20 March 2013. The debilitating negative symptoms of schizophrenia garner the spotlight in two new studies published online March 6 in JAMA Psychiatry. The first, led by Donald Goff of the Nathan S. Kline Institute for Psychiatric Research in Orangeburg, New York, finds that 16 weeks of taking folate and vitamin B12 supplements can selectively improve negative symptoms, but only among a subset of people with a particular genotypic variant related to folate absorption. The second report, a brain imaging study led by Aristotle Voineskos of the University of Toronto in Canada, finds that people with deficit syndrome, a subtype of schizophrenia characterized by profound negative symptoms, have distinct axon pathway structure that differentiates them from the non-deficit form of schizophrenia.

Focus on the negative
The findings offer hope for understanding the causes of and finding ways to treat negative symptoms, which include social withdrawal, apathy, and reduced emotional expression.
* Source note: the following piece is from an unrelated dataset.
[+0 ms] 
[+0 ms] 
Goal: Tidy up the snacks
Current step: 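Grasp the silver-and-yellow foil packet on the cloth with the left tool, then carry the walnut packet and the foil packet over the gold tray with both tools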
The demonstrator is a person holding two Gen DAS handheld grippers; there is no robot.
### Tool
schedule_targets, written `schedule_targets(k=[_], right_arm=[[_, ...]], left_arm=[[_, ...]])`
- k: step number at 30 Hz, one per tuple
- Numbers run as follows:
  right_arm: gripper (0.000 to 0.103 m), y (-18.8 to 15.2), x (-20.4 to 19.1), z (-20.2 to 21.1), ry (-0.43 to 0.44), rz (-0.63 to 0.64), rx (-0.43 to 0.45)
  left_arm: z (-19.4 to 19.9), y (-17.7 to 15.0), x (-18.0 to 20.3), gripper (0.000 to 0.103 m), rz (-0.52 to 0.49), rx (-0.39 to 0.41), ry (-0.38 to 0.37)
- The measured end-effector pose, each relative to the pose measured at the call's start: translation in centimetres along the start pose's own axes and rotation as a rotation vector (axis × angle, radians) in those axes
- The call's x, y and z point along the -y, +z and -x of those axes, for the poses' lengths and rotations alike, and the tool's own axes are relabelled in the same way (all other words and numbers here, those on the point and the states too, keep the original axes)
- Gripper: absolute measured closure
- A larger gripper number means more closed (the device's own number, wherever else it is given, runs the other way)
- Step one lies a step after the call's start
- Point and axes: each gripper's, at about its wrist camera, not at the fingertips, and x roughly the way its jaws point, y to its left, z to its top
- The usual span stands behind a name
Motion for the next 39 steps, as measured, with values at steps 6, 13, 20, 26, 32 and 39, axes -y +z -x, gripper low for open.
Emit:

Once considered less dire than the hallucinations and delusions of positive symptoms, negative symptoms are now recognized as key barriers to work and independent living. This has renewed interest for finding therapies that can deal with negative symptoms, which are not touched by antipsychotic medication.
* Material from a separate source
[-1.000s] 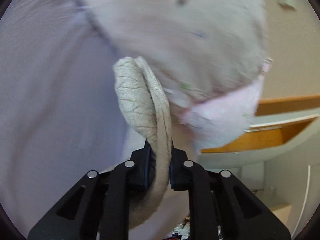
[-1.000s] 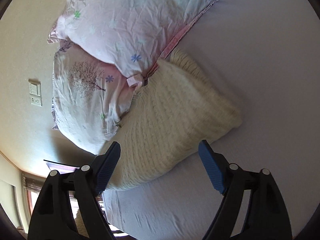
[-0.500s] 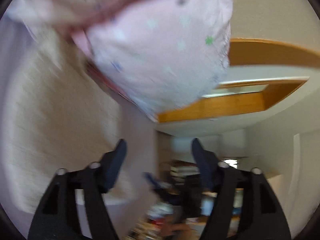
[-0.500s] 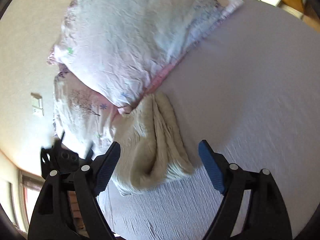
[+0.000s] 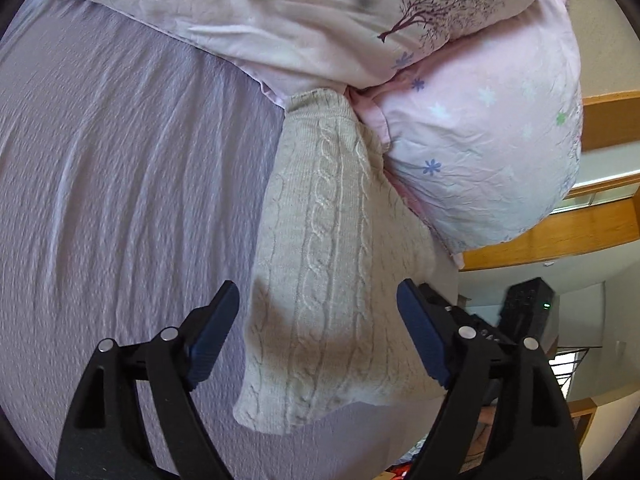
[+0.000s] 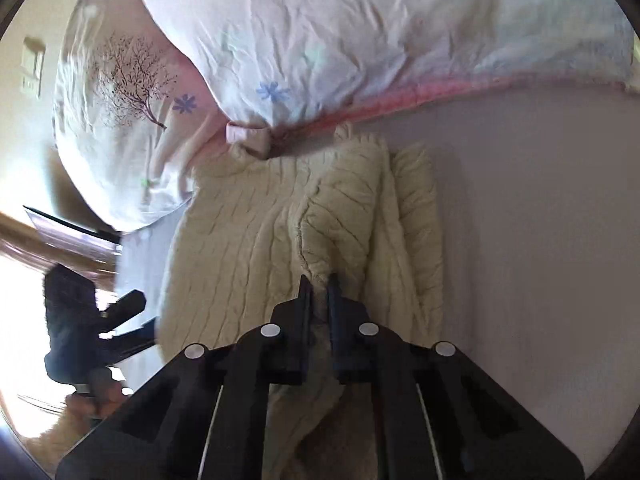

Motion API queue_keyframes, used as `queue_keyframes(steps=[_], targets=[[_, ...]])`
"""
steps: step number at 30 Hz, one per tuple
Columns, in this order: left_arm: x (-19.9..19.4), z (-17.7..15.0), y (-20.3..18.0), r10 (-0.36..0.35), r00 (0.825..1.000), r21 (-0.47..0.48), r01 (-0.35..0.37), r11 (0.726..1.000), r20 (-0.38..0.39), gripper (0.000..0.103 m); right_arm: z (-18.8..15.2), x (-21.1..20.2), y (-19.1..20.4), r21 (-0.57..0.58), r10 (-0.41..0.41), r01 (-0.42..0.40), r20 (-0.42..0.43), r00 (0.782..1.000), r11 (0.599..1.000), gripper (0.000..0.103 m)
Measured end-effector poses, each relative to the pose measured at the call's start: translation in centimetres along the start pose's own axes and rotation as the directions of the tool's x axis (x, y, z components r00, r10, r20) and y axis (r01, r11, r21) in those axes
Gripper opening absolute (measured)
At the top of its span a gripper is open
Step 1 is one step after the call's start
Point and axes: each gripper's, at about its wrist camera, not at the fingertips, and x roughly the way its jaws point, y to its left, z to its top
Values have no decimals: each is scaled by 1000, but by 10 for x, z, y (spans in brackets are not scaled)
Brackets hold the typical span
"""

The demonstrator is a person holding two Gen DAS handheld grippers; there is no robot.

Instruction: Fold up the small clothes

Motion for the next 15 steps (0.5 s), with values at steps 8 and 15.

“We are just desperate for novel therapies to test,” says William Carpenter of the University of Maryland in Baltimore, who was not involved in either study.

The studies also validate an approach that considers subsets of schizophrenia’s varied symptoms in isolation. Focusing on such subsets could identify subtypes of the disorder, and get cleaner answers to the causes and treatment of schizophrenia than studies that do not take into account this variability. “You really have to deconstruct schizophrenia into its component parts,” Carpenter told SRF.
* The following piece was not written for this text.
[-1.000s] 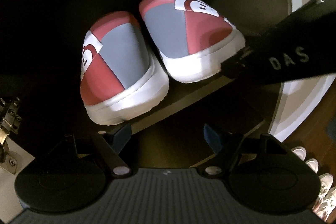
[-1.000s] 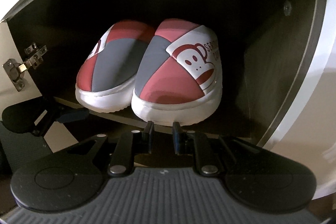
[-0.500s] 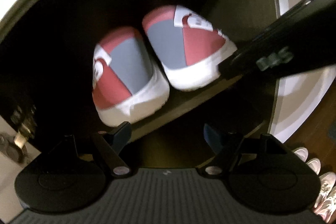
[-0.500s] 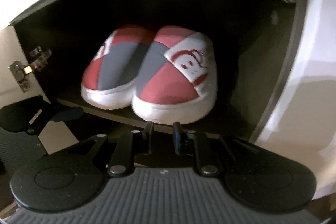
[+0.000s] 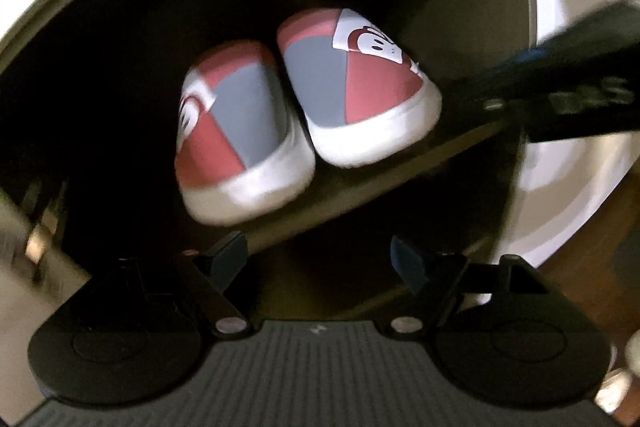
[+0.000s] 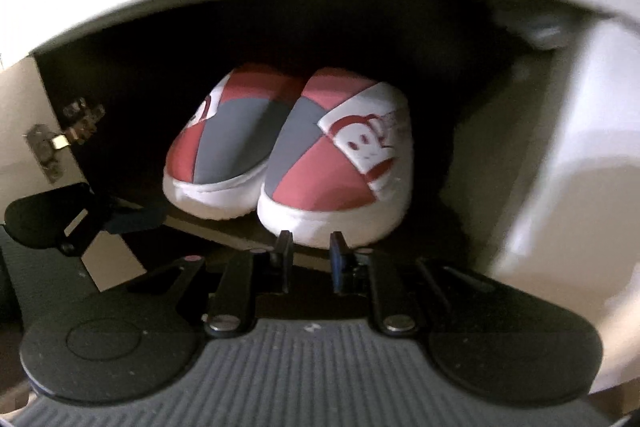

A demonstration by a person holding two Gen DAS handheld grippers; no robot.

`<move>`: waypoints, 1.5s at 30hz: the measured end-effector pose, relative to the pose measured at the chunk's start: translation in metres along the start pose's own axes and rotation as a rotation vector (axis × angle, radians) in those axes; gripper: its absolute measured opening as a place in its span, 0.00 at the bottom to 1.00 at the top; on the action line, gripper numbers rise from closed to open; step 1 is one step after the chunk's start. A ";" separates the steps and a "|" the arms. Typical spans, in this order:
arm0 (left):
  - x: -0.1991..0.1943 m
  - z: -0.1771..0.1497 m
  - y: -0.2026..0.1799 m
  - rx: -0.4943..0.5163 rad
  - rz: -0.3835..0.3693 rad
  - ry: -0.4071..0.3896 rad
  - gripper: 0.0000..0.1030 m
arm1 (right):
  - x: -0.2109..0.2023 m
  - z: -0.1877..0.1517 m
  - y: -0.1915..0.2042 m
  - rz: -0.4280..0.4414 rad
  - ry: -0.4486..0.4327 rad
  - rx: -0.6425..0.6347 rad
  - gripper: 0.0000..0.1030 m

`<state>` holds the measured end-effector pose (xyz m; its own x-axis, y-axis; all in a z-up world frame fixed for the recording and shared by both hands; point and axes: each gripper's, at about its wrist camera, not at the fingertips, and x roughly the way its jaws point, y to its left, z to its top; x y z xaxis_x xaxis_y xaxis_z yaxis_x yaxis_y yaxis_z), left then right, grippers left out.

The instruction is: Organize scattered shoes

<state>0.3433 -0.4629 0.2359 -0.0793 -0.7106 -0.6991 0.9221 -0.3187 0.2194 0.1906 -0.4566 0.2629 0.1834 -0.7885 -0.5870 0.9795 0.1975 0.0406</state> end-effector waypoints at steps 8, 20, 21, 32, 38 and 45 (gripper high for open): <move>-0.054 -0.022 -0.012 -0.373 0.060 0.397 0.90 | -0.076 -0.040 -0.012 -0.051 0.132 0.061 0.42; -0.152 -0.007 -0.036 -0.492 0.161 0.340 0.90 | -0.162 -0.027 -0.005 0.030 0.014 0.019 0.61; -0.160 -0.008 -0.038 -0.499 0.170 0.331 0.90 | -0.169 -0.028 -0.007 0.042 0.003 0.020 0.61; -0.262 -0.008 -0.092 -0.507 0.230 0.257 0.90 | -0.279 -0.033 -0.027 0.106 -0.094 0.015 0.65; -0.316 0.005 -0.111 -0.515 0.249 0.193 0.90 | -0.347 -0.028 -0.034 0.109 -0.142 -0.005 0.68; -0.338 0.009 -0.107 -0.493 0.253 0.157 0.91 | -0.375 -0.025 -0.028 0.101 -0.145 -0.012 0.70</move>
<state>0.2678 -0.1940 0.4542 0.1895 -0.6131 -0.7669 0.9755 0.2065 0.0760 0.0927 -0.1522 0.4617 0.2918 -0.8400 -0.4574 0.9545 0.2862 0.0833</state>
Carpenter and colleagues originally suggested that negative symptoms were one of these components, and in 2001, Carpenter and colleague Brian Kirkpatrick took this further by proposing that people with high levels of negative symptoms constituted a subtype of schizophrenia, which they termed “deficit syndrome” (Kirkpatrick et al., 2001). People with the deficit subtype of schizophrenia also suffer from hallucinations and delusions, but their negative symptoms are more pronounced than those with non-deficit schizophrenia. Deficit syndrome is estimated to include 15-25 percent of cases of schizophrenia.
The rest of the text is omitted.